Se conocen cada vez más datos que involucran a candidatos del Frente Renovador con el intendente Enrique Slezack y diversos escándalos de corrupción
El Frente Renovador, que lidera Sergio Massa, viene en picada por varios factores. Entre ellos, los antecedentes de sus candidatos que no sólo demuestran tener estrechos vínculos con el kirchnerismo, sino que también se han visto involucrados en diversos escándalos de corrupción.
Un ejemplo paradigmático es lo que sucede en Berisso donde los dos candidatos del massismo mantienen estrechas relaciones, políticas y económicas, con el intendente kirchnerista Enrique Slezack.
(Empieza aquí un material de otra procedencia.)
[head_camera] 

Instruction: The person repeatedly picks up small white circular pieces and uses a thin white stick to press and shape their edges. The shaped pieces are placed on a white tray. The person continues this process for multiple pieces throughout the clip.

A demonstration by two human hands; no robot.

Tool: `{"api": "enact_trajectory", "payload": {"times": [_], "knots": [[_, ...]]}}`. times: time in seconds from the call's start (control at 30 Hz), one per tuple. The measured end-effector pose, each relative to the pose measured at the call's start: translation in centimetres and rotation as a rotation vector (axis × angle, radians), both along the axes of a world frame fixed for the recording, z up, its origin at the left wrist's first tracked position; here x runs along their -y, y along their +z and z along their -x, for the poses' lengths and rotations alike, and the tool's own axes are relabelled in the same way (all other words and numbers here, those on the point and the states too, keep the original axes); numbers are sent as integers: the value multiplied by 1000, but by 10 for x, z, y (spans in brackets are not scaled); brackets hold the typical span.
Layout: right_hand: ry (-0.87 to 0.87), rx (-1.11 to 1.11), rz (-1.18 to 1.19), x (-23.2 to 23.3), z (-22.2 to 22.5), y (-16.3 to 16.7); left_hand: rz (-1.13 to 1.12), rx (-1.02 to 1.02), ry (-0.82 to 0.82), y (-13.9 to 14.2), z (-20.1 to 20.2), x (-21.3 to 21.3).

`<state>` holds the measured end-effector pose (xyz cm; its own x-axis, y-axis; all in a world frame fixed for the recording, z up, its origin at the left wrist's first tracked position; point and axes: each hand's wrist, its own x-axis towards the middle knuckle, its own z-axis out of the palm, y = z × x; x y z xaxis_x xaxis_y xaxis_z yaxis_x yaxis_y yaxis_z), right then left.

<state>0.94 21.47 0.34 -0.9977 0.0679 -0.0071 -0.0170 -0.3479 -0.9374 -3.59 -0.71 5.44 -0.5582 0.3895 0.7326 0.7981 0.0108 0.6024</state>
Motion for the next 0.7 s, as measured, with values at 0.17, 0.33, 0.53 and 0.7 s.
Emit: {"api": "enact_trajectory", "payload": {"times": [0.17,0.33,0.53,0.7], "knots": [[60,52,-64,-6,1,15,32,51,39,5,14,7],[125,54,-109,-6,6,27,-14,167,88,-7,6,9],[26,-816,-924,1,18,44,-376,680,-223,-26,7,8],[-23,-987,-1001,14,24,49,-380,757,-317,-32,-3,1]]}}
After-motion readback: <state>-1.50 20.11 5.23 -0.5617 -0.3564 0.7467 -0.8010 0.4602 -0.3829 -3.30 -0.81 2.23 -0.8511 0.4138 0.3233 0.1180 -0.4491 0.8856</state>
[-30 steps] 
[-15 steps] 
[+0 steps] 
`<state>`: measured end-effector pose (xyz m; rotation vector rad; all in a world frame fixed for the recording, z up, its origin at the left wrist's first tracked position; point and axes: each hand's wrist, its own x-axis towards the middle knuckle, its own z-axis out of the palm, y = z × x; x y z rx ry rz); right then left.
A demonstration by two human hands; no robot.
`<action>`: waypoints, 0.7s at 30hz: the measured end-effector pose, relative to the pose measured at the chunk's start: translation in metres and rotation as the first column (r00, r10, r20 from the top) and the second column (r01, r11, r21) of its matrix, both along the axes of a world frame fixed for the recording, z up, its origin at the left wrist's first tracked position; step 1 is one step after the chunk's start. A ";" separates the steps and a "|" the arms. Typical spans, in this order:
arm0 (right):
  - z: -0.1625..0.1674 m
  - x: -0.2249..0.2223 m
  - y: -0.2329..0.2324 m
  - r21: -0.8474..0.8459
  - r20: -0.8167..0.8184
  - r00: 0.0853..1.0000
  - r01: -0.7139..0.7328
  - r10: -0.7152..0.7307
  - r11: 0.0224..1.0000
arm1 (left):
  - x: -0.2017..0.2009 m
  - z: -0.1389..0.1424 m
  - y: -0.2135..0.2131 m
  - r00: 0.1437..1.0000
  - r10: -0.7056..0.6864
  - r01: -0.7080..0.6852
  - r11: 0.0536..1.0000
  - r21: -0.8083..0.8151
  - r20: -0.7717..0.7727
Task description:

Ya contamos la semana pasada, en las páginas del diario Hoy, que Roberto Lorenzo Batelli, el precandidato a intendente por el Frente Renovador, referenciado con Francisco de Narváez, cobra un sueldo del municipio, pese a que se dice empresario. En ese sentido, hay otras cuestiones de Batelli que no cierran por ningún lado como es el hecho de que, siendo presidente de la Cámara de Comercio, figura como monotributista categoría B, lo que implica que factura no más de 4000 pesos por mes (casi una jubilación mínima). Eso no es todo: también regentea una radio local que en el año 2009 fue denunciada de estar colgada de la red de energía eléctrica. Sí, escuchó bien: el candidato a intendente robaba energía eléctrica para abastecer a la antena transmisora de su emisora, que está ubicada en la zona del monte berissense.
Además, Batelli fue denunciado en el año 2004 ante la Justicia por haber truchado papeles de la Cámara de Comercio local, bajo la excusa de tener que depurar los padrones. El resultado fue que el 40% los comerciantes asociados no pudieron sufragar.
En tanto, el contendiente de Batelli en la interna del Frente Renovador tampoco tiene los mejores antecedentes. Por ejemplo, fue secretario de gobierno de Slezack y como tal estuvo involucrado en diversos escándalos. Entre ellos, lo sucedido en el boliche Alcatraz, que terminó siendo clausurado luego de que el joven Juan Andrés Maldonado fuera ejecutado a tiros. Por el hecho, los responsables fueron condenados de 15 años de prisión, entre ellos el ex jefe de la barrabrava de Estudiantes Fabián Giannotta.
Sospechosamente, pese a que se iniciaron algunas pericias, la Justicia local nunca avanzó sobre la responsabilidad políticas del episodio que no solamente involucrarían a Slezack sino también al propio Celi, que era secretario de gobierno. Ocurre que el municipio habría permitido que el boliche funcione sin tener la correspondiente habilitación y, pese a ello, ningún funcionario municipal tuvo que sentarse en el banquillo de los acusados. El motivo habría que encontrarlo, según distintas fuentes consultadas por Hoy, en un oscuro pacto que habrían sellado referentes de la política local y actores del Poder Judicial.
Otro escándalo que involucra a Celi es la compra de cámaras de seguridad que se instalaron en Berisso durante su gestión como secretario de gobierno y que, en su gran mayoría, nunca funcionaron o presentan graves fallas. Hay sospechas de que se habrían gastado varios millones de pesos en artefactos que, actualmente, sólo sirven de adorno en la vía pública.